The forecast for late 2009 and early 2010
3. 11. 2009
The pace of decline in steel production in Europe has slowed in each quarter this year and slow growth in 2010 would be likely to accelerate in 2011, according to the latest market outlook by the steel lobby Eurofer.
“While the economy probably reached a turning point, the EU steel market will remain stuck in slow motion for the time being,” said director general Gordon Moffat.
So far this year, imports have been at much reduced levels compared with 2007 and 2008. However, Moffat warned: “Global crude steel production increasing in anticipation of a recovery in steel demand which yet has to materialise remains a major risk for the EU supply-demand balance”.

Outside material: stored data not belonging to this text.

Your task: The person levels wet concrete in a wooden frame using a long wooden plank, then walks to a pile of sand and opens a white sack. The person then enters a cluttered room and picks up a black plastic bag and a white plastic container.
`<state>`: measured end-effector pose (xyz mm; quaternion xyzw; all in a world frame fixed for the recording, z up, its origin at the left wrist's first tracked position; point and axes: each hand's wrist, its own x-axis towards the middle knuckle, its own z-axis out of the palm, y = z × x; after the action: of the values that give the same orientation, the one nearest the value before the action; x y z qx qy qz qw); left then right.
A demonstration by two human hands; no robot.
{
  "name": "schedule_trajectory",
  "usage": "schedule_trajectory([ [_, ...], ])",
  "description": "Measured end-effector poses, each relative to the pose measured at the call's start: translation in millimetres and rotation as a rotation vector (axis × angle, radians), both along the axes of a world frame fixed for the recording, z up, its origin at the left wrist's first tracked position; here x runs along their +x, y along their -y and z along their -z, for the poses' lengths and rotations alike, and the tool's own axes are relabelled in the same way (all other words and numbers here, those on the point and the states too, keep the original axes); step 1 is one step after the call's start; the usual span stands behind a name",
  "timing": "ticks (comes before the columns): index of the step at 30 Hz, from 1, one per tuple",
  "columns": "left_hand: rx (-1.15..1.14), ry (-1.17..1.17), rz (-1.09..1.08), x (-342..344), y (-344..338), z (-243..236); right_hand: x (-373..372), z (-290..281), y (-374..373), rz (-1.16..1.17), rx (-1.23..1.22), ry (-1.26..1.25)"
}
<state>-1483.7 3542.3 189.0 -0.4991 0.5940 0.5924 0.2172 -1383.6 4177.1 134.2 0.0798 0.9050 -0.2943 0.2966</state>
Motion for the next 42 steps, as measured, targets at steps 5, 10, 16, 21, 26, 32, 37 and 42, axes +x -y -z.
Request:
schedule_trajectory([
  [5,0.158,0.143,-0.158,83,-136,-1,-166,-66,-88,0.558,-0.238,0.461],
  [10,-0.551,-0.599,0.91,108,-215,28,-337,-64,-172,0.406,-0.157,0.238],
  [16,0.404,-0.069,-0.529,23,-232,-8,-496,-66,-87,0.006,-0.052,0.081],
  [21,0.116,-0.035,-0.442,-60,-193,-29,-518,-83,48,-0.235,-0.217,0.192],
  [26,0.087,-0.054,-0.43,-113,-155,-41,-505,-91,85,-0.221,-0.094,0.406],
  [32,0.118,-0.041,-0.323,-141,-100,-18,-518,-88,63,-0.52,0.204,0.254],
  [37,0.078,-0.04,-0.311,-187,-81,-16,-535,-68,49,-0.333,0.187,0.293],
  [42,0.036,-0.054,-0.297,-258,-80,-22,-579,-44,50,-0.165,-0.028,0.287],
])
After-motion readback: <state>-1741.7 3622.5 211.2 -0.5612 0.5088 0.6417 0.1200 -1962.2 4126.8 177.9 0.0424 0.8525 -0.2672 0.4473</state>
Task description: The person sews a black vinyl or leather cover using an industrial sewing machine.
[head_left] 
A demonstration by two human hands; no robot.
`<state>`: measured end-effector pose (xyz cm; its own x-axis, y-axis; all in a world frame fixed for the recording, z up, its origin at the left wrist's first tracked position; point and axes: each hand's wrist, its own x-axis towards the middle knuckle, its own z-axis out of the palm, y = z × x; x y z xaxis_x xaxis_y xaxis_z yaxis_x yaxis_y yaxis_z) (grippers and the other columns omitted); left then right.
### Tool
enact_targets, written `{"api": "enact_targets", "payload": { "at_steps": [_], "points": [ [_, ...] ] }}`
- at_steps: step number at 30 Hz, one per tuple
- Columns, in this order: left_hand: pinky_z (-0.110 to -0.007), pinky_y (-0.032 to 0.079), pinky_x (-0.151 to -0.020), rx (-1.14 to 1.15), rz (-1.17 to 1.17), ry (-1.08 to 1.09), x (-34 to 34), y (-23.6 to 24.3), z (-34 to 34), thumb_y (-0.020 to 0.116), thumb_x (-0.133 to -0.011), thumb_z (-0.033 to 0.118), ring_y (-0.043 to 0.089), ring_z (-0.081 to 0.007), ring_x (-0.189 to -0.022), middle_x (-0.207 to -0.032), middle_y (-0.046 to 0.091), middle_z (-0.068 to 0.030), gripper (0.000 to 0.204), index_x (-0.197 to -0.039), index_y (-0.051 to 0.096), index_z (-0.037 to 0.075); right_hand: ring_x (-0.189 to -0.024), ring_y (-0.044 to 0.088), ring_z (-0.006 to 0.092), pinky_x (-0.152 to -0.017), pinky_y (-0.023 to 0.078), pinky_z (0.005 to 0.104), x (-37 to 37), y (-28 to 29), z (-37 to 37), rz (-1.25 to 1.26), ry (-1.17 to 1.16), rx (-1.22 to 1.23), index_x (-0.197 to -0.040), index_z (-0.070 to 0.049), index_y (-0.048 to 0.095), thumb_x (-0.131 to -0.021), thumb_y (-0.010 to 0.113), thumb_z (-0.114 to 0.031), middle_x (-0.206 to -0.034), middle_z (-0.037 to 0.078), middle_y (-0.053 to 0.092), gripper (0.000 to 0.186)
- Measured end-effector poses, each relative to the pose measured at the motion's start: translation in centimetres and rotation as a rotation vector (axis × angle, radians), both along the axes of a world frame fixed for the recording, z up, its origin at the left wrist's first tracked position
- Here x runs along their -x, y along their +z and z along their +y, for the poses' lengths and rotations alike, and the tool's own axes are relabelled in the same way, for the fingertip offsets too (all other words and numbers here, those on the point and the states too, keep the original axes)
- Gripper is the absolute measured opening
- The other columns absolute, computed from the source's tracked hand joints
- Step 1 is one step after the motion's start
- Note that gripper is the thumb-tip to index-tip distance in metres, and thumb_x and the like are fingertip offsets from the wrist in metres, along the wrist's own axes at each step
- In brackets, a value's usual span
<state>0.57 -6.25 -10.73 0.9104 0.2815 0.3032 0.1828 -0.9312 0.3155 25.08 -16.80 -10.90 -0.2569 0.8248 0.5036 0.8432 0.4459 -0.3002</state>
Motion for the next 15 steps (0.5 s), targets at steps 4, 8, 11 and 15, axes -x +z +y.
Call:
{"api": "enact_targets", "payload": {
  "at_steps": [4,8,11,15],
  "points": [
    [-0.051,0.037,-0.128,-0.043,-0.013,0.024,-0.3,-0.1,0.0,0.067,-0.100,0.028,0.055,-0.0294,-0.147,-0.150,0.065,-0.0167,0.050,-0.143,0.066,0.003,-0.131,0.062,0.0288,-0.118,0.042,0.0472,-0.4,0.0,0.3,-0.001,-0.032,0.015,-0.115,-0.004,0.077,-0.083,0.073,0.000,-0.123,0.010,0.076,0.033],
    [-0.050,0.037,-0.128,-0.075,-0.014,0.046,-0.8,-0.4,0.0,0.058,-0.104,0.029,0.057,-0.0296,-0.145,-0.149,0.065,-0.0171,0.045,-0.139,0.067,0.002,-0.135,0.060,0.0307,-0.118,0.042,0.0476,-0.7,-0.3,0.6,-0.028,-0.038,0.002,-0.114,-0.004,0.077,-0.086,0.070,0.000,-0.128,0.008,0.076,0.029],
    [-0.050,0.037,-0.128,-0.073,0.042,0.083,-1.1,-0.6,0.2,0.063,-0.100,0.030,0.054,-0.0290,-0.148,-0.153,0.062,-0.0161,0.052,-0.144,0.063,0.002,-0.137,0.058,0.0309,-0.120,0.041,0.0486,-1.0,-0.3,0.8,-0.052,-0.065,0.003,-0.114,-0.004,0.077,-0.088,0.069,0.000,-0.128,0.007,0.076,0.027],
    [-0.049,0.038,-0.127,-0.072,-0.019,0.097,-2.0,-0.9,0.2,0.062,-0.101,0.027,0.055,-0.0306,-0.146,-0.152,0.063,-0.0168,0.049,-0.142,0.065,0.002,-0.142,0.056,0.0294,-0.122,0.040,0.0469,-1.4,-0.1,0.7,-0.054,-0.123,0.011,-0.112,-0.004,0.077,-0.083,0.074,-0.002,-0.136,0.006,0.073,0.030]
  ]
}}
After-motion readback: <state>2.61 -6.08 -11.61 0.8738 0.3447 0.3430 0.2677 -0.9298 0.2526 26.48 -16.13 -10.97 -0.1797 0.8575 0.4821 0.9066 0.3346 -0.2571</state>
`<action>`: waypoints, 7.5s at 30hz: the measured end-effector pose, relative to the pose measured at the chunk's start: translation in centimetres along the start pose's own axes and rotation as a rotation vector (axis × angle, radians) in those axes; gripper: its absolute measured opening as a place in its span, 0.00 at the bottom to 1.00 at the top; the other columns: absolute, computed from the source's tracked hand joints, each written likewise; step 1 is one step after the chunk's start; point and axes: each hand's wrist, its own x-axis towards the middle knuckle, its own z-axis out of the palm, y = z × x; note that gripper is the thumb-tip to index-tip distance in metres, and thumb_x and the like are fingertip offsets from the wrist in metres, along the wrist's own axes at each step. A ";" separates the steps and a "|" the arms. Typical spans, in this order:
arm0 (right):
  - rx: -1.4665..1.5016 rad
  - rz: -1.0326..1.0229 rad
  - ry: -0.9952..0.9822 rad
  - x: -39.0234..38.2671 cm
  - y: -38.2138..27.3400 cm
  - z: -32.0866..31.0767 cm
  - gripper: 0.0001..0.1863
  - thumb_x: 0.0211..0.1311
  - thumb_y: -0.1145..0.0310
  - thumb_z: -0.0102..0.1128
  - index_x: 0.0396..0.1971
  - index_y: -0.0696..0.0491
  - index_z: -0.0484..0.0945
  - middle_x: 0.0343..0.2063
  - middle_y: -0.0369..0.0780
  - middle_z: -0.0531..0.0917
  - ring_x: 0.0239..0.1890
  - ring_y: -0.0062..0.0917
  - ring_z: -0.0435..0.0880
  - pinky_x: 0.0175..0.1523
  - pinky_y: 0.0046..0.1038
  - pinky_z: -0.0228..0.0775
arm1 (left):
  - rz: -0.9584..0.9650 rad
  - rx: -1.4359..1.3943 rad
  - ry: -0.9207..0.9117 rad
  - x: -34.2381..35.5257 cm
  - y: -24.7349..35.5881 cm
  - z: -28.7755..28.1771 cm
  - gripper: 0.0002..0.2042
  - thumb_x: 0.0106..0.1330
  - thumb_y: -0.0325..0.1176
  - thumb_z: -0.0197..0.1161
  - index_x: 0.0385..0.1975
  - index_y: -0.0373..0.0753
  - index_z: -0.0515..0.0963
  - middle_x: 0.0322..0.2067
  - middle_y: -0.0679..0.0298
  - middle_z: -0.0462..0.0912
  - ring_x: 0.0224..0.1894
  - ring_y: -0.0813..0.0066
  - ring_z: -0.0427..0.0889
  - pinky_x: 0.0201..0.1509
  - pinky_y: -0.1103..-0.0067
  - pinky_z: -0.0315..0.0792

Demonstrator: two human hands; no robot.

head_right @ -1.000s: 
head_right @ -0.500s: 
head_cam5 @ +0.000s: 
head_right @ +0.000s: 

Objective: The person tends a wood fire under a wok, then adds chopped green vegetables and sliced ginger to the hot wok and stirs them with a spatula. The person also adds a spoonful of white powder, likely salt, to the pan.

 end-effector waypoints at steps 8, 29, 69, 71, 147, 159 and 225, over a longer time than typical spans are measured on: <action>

Prospects for the EU’s steel using sectors, such as automotive and the construction sector, remain subdued. “Despite stabilising financial markets, financing is still a bottleneck for many companies. Industrial orders are still weak despite some inventory replenishment,” he said.
The group expects steel output to slump 18% in 2009.
Next year there should be output growth from Q2 and a gain of 0.9% for the year, followed by a 4% increase in 2011, said Eurofer.
In construction, the short-term outlook remains rather grim, said Eurofer. “The civil engineering sector awaits the potential impulse from increased public spending; so far, the positive effect has been limited to renovation work but is expected to spread to new projects in 2010.”
The president of Eurofer and CEO of Voestalpine Wolfgang Eder said this week that China could damage the delicate stabilisation in the steel market by ramping up its exports. “Overall the order intake has stabilised. There is a slight upward trend, we are at full capacity,” he said. “But overall it is on very, very thin ice. We fear that there will be huge exports out of China in the first half of the year.” Voestalpine’s flat steel division started to run at full capacity “almost overnight” in September, after running at only 60% of capacity during the spring, Eder said. Production in Q2 and Q3 was down by 30% year-on-year to 450,000t/month on average.